6 thoughts on “Twenty year marks: my life so far remembering Aaron

  1. Every year the days leading up to, and then the day itself, leaves me with a heavy heart. This year, with Fred’s passing, the loss of both of them amplifies the sadness.
    Having you, Amy and the girls visit us in August has really raised my spirits. See your tattoo and know the story behind it makes me smile happily.
    As with every 9/11 I am holding you, your mother and father, Amy and the girls in my heart. It’s hard to believe it’s been 20 years. It feels like yesterday.
    I am sending you much love.

  2. Hi Josh, I used to work for a Dutch based broker back in the day. I was dealing with all the US based clients. Cantors US was one of my clients and I used to visit them a couple of times a year and talk on the phone on a daily basis.
    I talked to Aaron, Angel Pabon (Chickie) ant Tommy Shubert.
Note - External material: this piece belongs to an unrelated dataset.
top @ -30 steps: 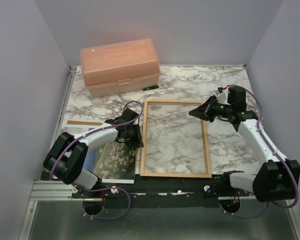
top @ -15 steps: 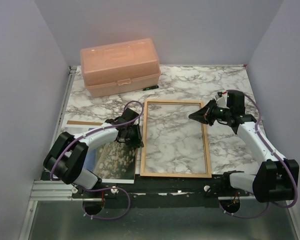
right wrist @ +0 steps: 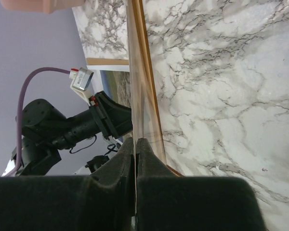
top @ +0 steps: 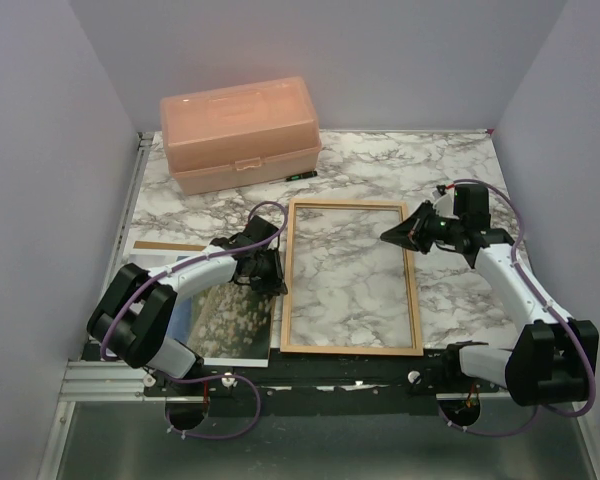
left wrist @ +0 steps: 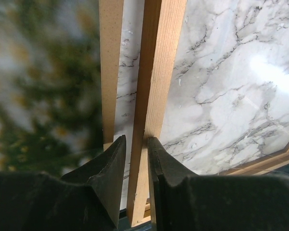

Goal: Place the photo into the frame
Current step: Place the photo frame item in the photo frame.

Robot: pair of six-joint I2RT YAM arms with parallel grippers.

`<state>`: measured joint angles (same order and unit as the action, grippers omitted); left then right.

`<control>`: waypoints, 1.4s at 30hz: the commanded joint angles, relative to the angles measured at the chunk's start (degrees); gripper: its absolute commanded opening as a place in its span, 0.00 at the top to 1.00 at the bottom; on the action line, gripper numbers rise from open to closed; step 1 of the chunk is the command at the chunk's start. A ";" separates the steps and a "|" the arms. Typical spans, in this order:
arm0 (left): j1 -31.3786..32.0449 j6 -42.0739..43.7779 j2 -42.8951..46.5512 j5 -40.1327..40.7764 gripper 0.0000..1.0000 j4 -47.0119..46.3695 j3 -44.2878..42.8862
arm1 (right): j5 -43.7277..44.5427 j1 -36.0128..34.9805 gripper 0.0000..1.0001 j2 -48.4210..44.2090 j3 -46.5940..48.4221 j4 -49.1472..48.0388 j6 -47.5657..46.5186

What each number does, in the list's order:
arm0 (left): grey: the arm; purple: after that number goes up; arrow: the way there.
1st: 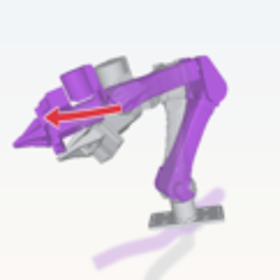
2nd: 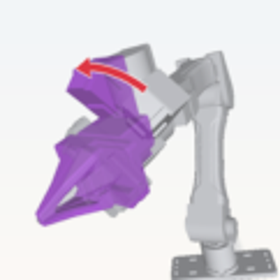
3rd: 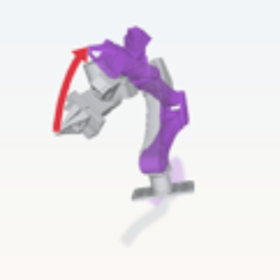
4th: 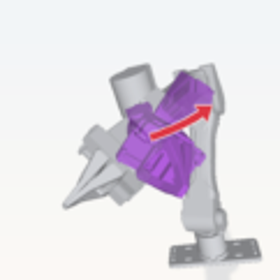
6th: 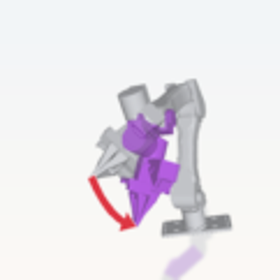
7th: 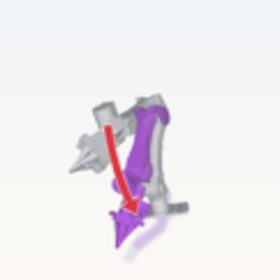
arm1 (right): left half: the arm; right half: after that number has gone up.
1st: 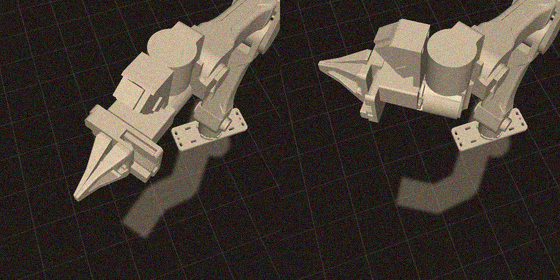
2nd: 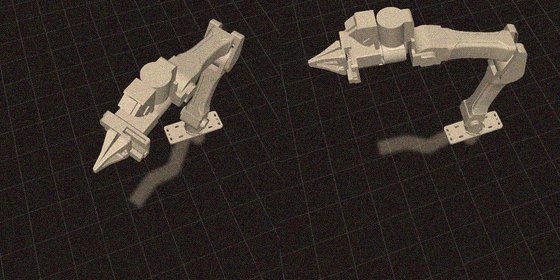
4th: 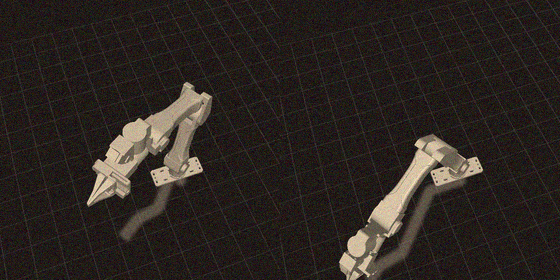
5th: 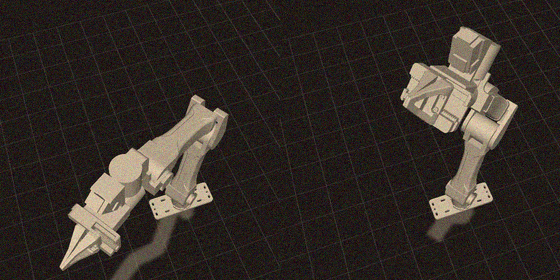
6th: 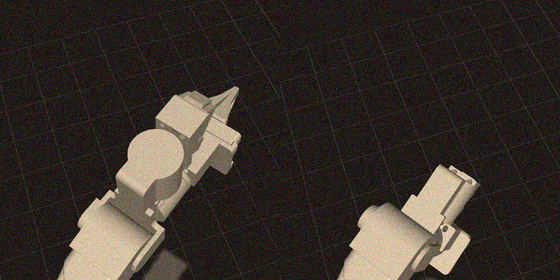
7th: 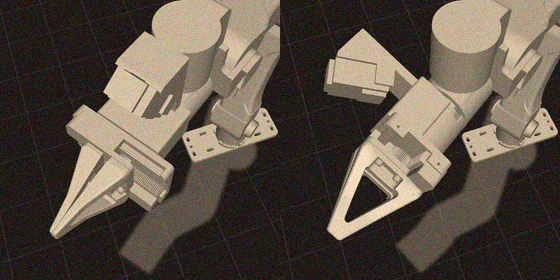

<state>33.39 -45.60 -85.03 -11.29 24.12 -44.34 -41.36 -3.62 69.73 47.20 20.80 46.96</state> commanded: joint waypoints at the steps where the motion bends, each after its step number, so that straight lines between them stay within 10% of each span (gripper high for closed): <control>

    I remember Aaron well, we always had good laughs during the dinners and good nights out in NYC. He had a very positive vibe and thats what stuck with me.

    I would have written you earlier if I would have found your blog but here it is….still some distant Dutch man remembering your dear brother.

    Stay strong



  3. Dear Josh and family,
    Thank you for sharing these warm thoughts about you and your relationship with Aaron. I love how you’ve intertwined your life and family with Aaron and your memories of him. By sharing you’ve opened up new ways for me to think about Aaron which is wonderful because I only knew him for that summer before and during your wedding. I appreciate the bird image in the tattoo representing Aaron because I’m sure memories of him fly in and around you all the time.
    Loving you all,

  4. Dear Josh:

    Thank you for expressing the words that give voice to our feelings all these years. You have given our family a gift and a comfort. Always remember how special you are and how very much you are loved and appreciated.


    Aunt Gail

  5. Dear Josh,
    I love your jottings, images and general lovely take on important aspects of life. I often think about Aaron as I so distinctly remember dancing with him at your wedding party. You had a beautiful wedding party that brought your 2 families together so well.

    I had taken our son a month earlier to NYC and we stopped on the West Side Highway to look up in awe at the World Trade Towers together before we had to rush off to some other place. Life is not fair and can be cruel, as nature can be as well. The main take away is that we need to focus on the good that has emanated from the ones that we have lost.and that intrinsic good lives on in our hearts and minds.

    My NYC roommate and Maid on honor at our wedding, Gay Morris, also lost her sister, Wendy, that day. Gay’s husband was across the street watching as the S tower came down. They were to meet for lunch that day. She had come from Chicago for a meeting at Marsh McLennon. She left a loving husband, 3 children and a large beautiful family.

    Much love to you and your family, Lisa

  6. Dear Josh and Family,

    Thank you for writing this blog and sharing your thoughts about dear Aaron. I loved seeing the pictures of him, as a child and young man, so fun and full of personality. With this most tragic of losses, I feel so grateful that you have Amy and the girls to surround you with their love and energy. I loved seeing your new tattoo that brings them all together, a memory that accompanies you wherever you go.

    Sending you and family all our love!